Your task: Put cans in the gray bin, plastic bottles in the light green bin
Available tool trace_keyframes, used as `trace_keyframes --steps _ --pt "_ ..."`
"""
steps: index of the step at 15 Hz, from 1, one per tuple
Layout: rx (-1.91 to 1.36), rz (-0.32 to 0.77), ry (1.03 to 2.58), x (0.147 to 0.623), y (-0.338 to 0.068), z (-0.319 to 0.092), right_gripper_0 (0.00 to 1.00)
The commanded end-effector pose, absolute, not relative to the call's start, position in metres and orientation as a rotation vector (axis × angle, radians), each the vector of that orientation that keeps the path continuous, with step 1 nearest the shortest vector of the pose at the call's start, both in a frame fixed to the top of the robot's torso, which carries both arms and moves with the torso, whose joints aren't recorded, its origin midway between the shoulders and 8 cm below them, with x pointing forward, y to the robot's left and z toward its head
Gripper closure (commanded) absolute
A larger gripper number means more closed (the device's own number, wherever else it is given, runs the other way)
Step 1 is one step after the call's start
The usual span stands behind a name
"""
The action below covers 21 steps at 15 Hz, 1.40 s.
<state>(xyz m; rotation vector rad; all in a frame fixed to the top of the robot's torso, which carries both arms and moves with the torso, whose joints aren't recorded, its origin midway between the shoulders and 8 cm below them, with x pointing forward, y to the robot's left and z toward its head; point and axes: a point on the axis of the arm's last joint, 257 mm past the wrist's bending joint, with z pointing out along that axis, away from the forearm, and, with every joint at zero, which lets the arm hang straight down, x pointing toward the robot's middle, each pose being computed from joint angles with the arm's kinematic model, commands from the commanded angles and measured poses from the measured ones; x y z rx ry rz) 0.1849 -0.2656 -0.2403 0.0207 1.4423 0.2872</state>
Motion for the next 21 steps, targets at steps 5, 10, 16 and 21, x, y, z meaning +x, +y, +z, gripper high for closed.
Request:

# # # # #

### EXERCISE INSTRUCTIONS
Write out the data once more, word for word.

### RESPONSE AREA
Your task: Put cans in the gray bin, plastic bottles in the light green bin
Available tool trace_keyframes, used as `trace_keyframes --steps _ --pt "_ ..."`
"""
steps: index of the step at 15 Hz, from 1, one per tuple
Layout: rx (-1.91 to 1.36), rz (-0.32 to 0.77), ry (1.03 to 2.58), x (0.147 to 0.623), y (-0.338 to 0.068), z (-0.319 to 0.092), right_gripper_0 (0.00 to 1.00)
The commanded end-effector pose, absolute, not relative to the call's start, position in metres and orientation as a rotation vector (axis × angle, radians), each the vector of that orientation that keeps the path continuous, with step 1 nearest the shortest vector of the pose at the call's start, both in a frame fixed to the top of the robot's torso, which carries both arms and moves with the torso, whose joints aren't recorded, its origin midway between the shoulders and 8 cm below them, with x pointing forward, y to the robot's left and z toward its head
Gripper closure (commanded) absolute
A larger gripper number means more closed (the device's own number, wherever else it is given, runs the other way)
Step 1 is one step after the call's start
The usual span stands behind a name
"""
The action below covers 21 steps at 15 Hz, 1.40 s.
<state>(xyz m; rotation vector rad; all in a frame fixed to the top of the robot's torso, which carries both arms and moves with the torso, whose joints aren't recorded, its origin midway between the shoulders and 8 cm below them, with x pointing forward, y to the robot's left and z toward its head; point and axes: a point on the axis of the arm's last joint, 257 mm past the wrist's bending joint, with z pointing out along that axis, away from the forearm, and, with every joint at zero, which lets the arm hang straight down, x pointing toward the robot's middle, each pose being computed from joint angles with the arm's kinematic model, commands from the commanded angles and measured poses from the measured ones; x y z rx ry rz) 0.1849 -0.2656 -0.2403 0.0207 1.4423 0.2872</state>
Motion for the next 21 steps, targets at steps 5, 10, 16 and 21, x, y, z meaning +x, +y, +z, gripper high for closed.
Request:

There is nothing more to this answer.